# [Task instructions]
A verbatim copy of the listing is needed; pictures are to be left out.

□ □ □

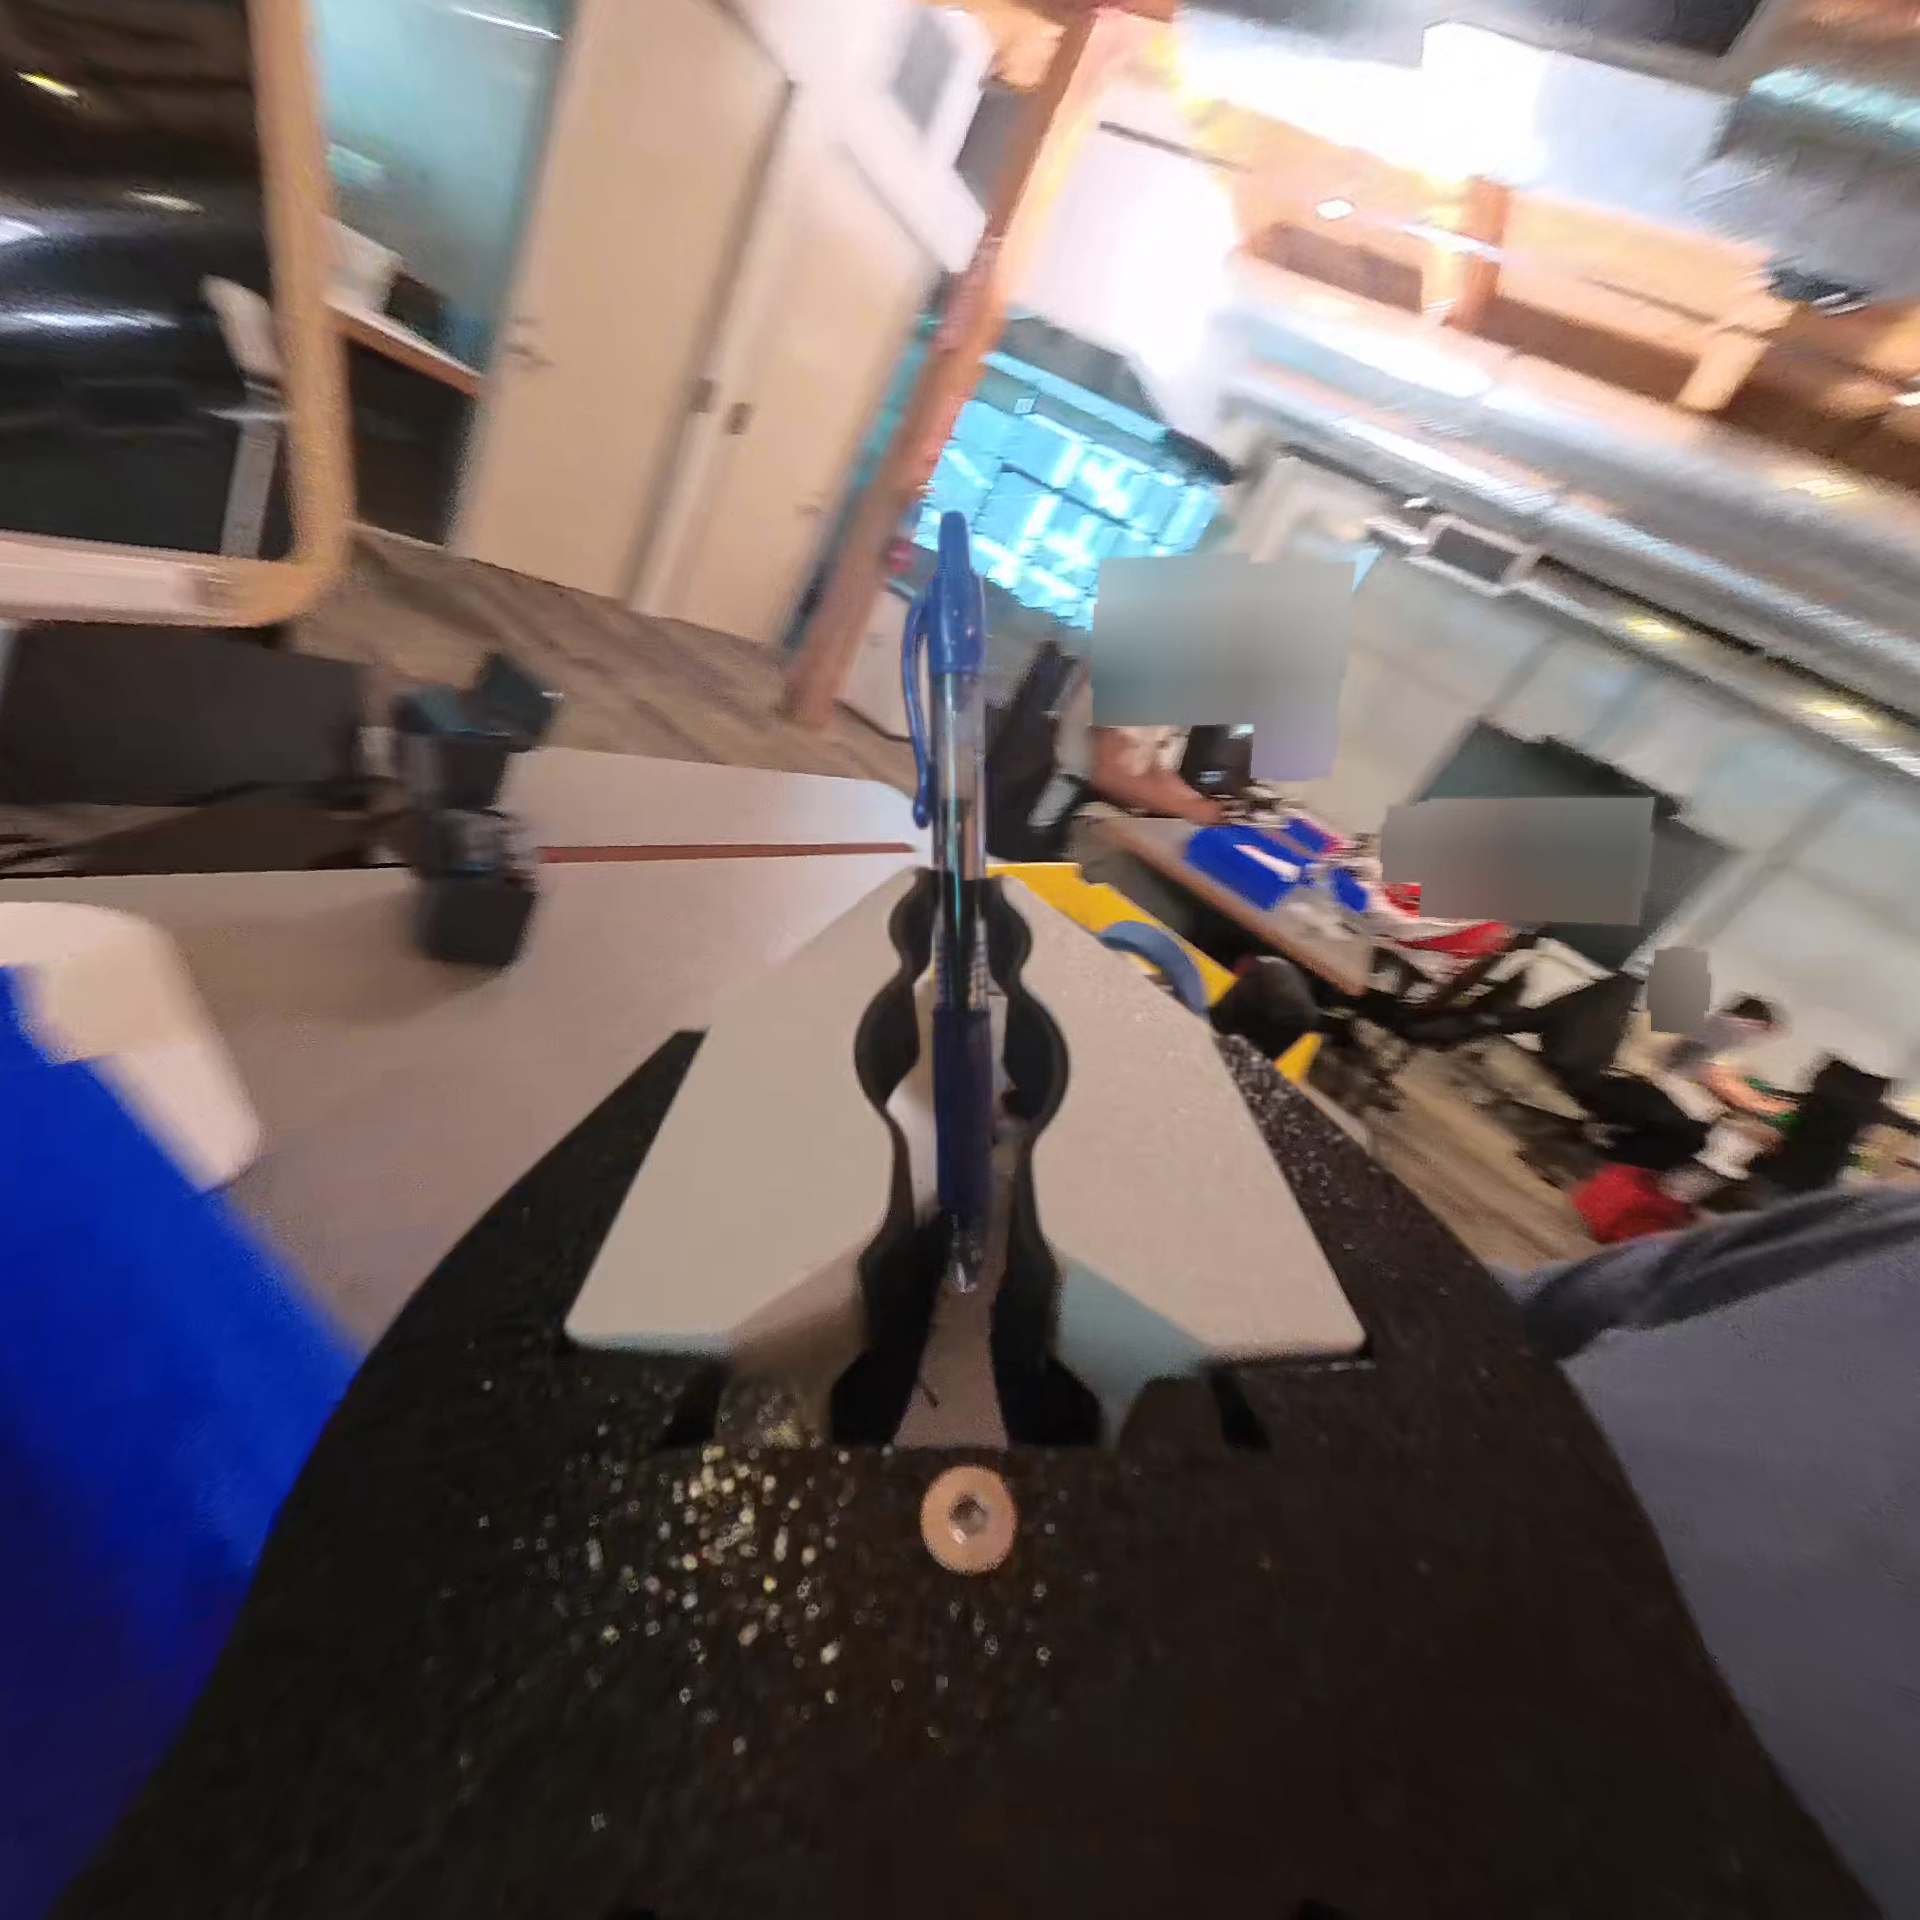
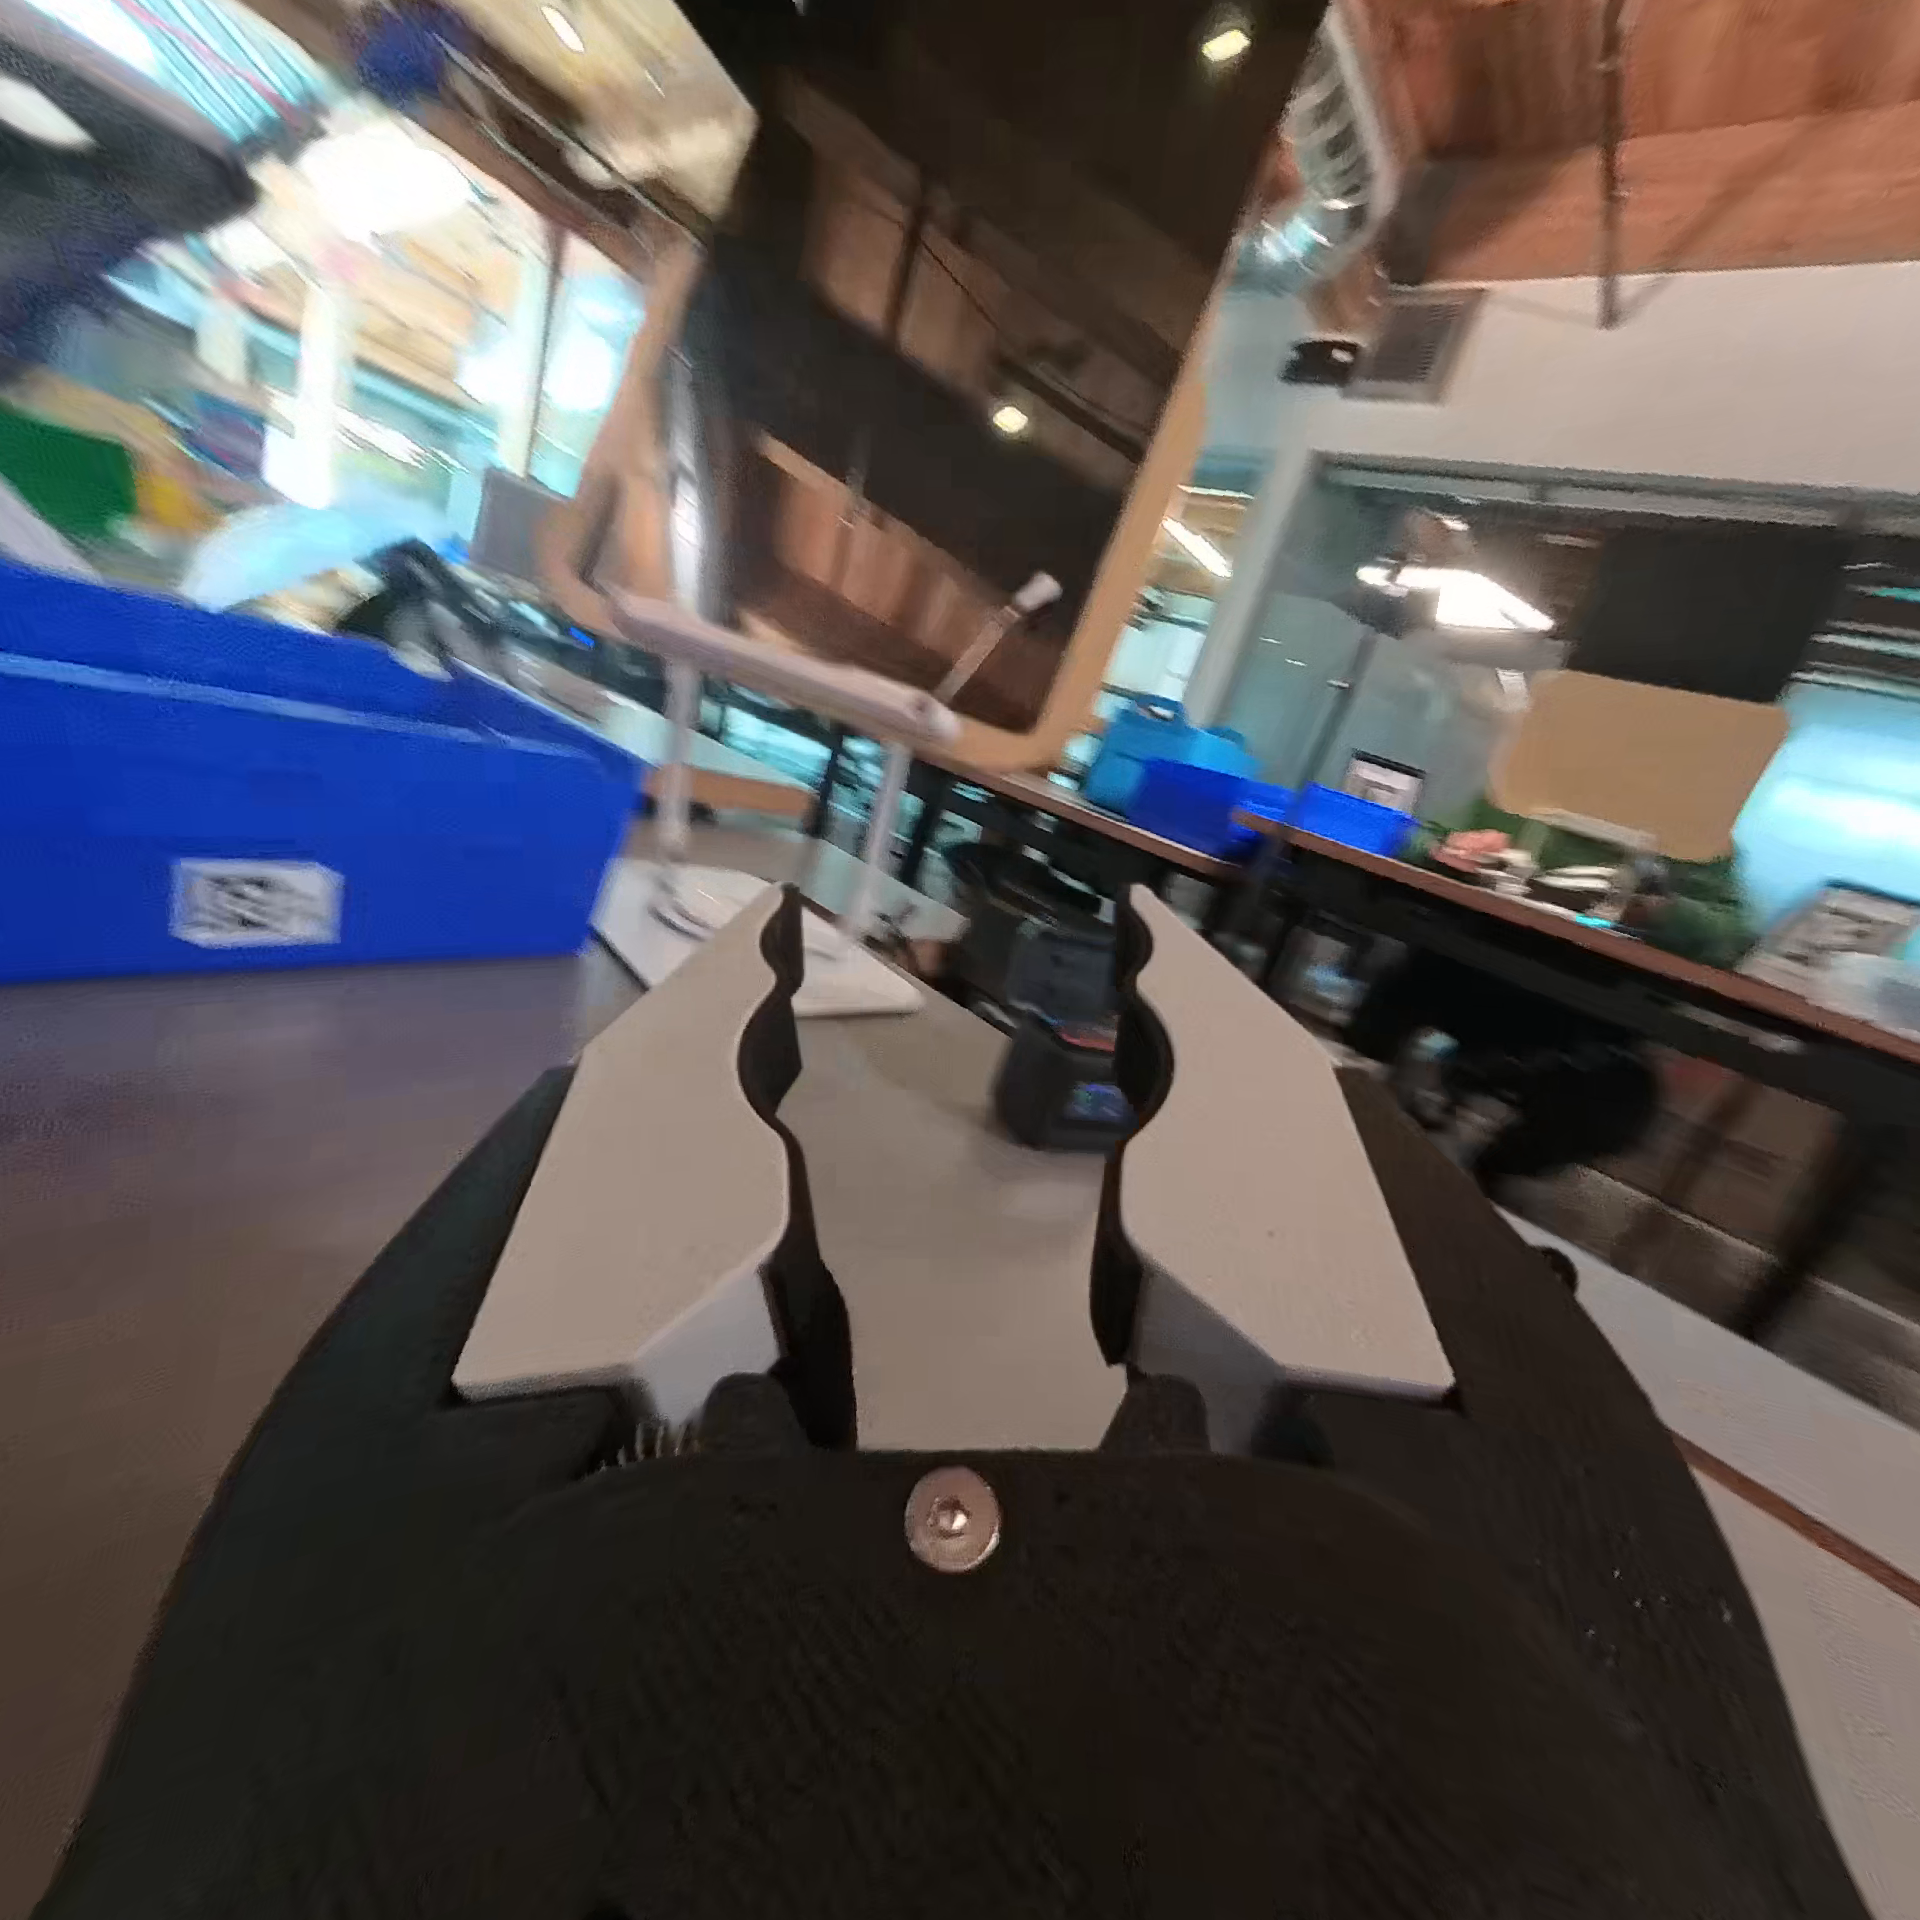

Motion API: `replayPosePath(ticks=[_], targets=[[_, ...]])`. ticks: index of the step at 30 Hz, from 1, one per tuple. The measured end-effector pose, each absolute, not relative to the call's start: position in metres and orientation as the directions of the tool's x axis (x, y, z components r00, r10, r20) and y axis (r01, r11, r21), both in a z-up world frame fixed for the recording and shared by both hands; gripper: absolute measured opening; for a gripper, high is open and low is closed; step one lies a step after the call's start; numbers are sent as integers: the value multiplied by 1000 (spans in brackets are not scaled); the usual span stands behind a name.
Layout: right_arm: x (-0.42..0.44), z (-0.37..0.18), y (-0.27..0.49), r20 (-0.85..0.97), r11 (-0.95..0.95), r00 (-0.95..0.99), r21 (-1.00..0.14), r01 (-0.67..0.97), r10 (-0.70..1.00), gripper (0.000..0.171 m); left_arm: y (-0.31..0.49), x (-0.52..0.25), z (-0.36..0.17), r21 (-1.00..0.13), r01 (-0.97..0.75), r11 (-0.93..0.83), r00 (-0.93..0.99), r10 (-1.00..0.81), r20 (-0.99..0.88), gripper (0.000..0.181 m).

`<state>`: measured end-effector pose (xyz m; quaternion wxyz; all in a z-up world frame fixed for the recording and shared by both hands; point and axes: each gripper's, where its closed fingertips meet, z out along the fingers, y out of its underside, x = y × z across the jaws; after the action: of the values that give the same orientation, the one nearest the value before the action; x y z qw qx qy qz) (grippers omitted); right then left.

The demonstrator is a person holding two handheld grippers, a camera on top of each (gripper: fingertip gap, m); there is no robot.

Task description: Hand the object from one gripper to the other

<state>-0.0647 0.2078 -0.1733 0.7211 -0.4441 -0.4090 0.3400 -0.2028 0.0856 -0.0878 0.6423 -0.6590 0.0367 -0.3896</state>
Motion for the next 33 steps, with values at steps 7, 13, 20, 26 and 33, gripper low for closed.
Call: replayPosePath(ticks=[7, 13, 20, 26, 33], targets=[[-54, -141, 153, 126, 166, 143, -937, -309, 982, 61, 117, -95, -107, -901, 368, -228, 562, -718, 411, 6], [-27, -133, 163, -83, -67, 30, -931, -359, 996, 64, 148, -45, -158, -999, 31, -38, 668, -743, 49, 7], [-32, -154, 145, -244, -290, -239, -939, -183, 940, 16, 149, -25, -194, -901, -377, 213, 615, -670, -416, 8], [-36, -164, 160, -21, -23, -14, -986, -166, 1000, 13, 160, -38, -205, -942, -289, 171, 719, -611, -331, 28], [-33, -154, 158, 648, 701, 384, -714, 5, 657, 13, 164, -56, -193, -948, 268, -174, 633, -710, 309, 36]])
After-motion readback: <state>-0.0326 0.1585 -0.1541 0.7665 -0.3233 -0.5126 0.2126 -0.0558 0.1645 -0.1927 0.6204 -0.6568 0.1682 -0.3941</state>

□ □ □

# [Solution to this problem]
Motion API: `replayPosePath(ticks=[_], targets=[[_, ...]])`. ticks: index of the step at 30 Hz, from 1, one per tuple. The measured end-effector pose, each absolute, not relative to the call's start: position in metres and orientation as the directions of the tool's x axis (x, y, z components r00, r10, r20) and y axis (r01, r11, r21), both in a z-up world frame fixed for the recording and shared by both hands; gripper: absolute measured opening; for a gripper, high is open and low is closed; step one lies a step after the call's start; numbers are sent as integers: the value multiplied by 1000 (spans in brackets are not scaled); the usual span stands behind a name.
Layout: right_arm: x (-0.42..0.44), z (-0.37..0.18), y (-0.27..0.49), r20 (-0.85..0.97), r11 (-0.95..0.95), r00 (-0.95..0.99), r21 (-1.00..0.14), r01 (-0.67..0.97), r10 (-0.70..1.00), gripper (0.000..0.171 m); left_arm: y (-0.31..0.49), x (-0.52..0.25), z (-0.36..0.17), r21 (-1.00..0.13), r01 (-0.97..0.75), r11 (-0.93..0.83), r00 (-0.93..0.99), r10 (-1.00..0.81), r20 (-0.99..0.88), gripper (0.000..0.181 m).

`<state>`: measured end-effector pose (xyz m; quaternion wxyz; all in a z-up world frame fixed for the recording and shared by both hands; point and axes: each gripper's, where its closed fingertips meet, z out along the fingers, y out of its underside, x = y × z across the jaws; after the action: of the values that give the same orientation, the one nearest the value before the action; x y z qw qx qy qz) (grippers omitted); right then left.

The demonstrator is a person holding two handheld grippers, a camera on top of each (gripper: fingertip gap, m); there is no robot.

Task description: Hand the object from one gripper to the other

<state>-0.0647 0.2078 -0.1733 0.7211 -0.4441 -0.4090 0.3400 -0.2028 0.0856 -0.0878 0.6423 -0.6590 0.0367 -0.3896</state>
Motion for the next 33 steps, with values at steps 7, 13, 20, 26 and 33, gripper low for closed.
Call: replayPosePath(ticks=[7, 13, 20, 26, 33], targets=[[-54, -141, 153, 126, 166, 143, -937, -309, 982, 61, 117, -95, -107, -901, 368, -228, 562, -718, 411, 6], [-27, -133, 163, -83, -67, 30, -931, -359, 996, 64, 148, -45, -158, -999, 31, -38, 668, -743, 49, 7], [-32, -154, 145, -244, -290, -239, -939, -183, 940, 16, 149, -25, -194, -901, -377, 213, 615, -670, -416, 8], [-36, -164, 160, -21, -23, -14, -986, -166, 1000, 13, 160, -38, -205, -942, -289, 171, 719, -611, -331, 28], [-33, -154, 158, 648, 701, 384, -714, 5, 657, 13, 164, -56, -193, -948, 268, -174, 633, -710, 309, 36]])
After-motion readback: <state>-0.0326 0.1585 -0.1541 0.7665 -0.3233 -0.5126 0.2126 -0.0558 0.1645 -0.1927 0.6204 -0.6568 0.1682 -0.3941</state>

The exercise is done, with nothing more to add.